Martins Barata also designed banknotes, coins and medals. In 1949, at the request of the Banco de Angola, he designed a series of banknotes (in angolares).
In the early 1960s, during a redesign of Portuguese coinage, he produced nautical-themed designs, including a fourteenth–fifteenth-century-style caravel motif used on new coins introduced in 1963.

== Naval archaeology ==
Although not a professional historian, Martins Barata developed a long-standing interest in naval archaeology and the evolution of Portuguese ships during the transition from the late 14th to the 15th century. Over decades he gathered documentation and research on the subject but did not complete his planned book-length study.

== Personal life ==
On 5 January 1926 he married Maria Emília Roque Gameiro (daughter of Alfredo Roque Gameiro). They had four children: Maria Antónia, José Pedro, Alfredo and Maria da Assunção Roque Gameiro Martins Barata.

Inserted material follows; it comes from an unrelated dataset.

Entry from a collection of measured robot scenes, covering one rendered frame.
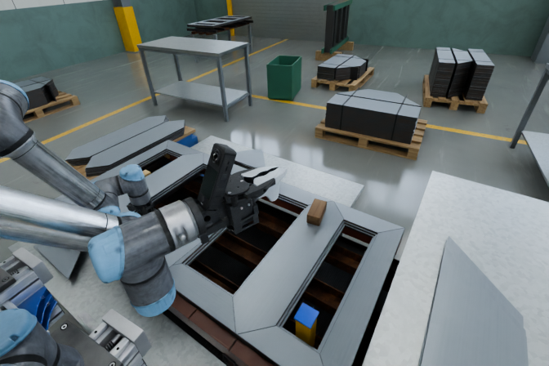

He died in Campolide, Lisbon, on 15 May 1970, and was buried at the Prazeres Cemetery.

== Selected bibliography ==
- Martins Barata, José Pedro (1988). Retrospectiva da Obra do Pintor Martins Barata. Lisbon: Museu da Cidade.
- Elias, Mário (1997). “Martins Barata, Pintor Alentejano”. In IBN MARUÁN – Revista Cultural do Concelho de Marvão, no. 7. Marvão: Câmara Municipal de Marvão / Edições Colibri, pp. 295–298.
- Cabral, Luís (2024). O Mestre e o Correio-Mor: Jaime Martins Barata, Luís Couto dos Santos e o Selo Português. Lisbon: CTT Correios de Portugal, S.A. ISBN 978-989-8988-31-7.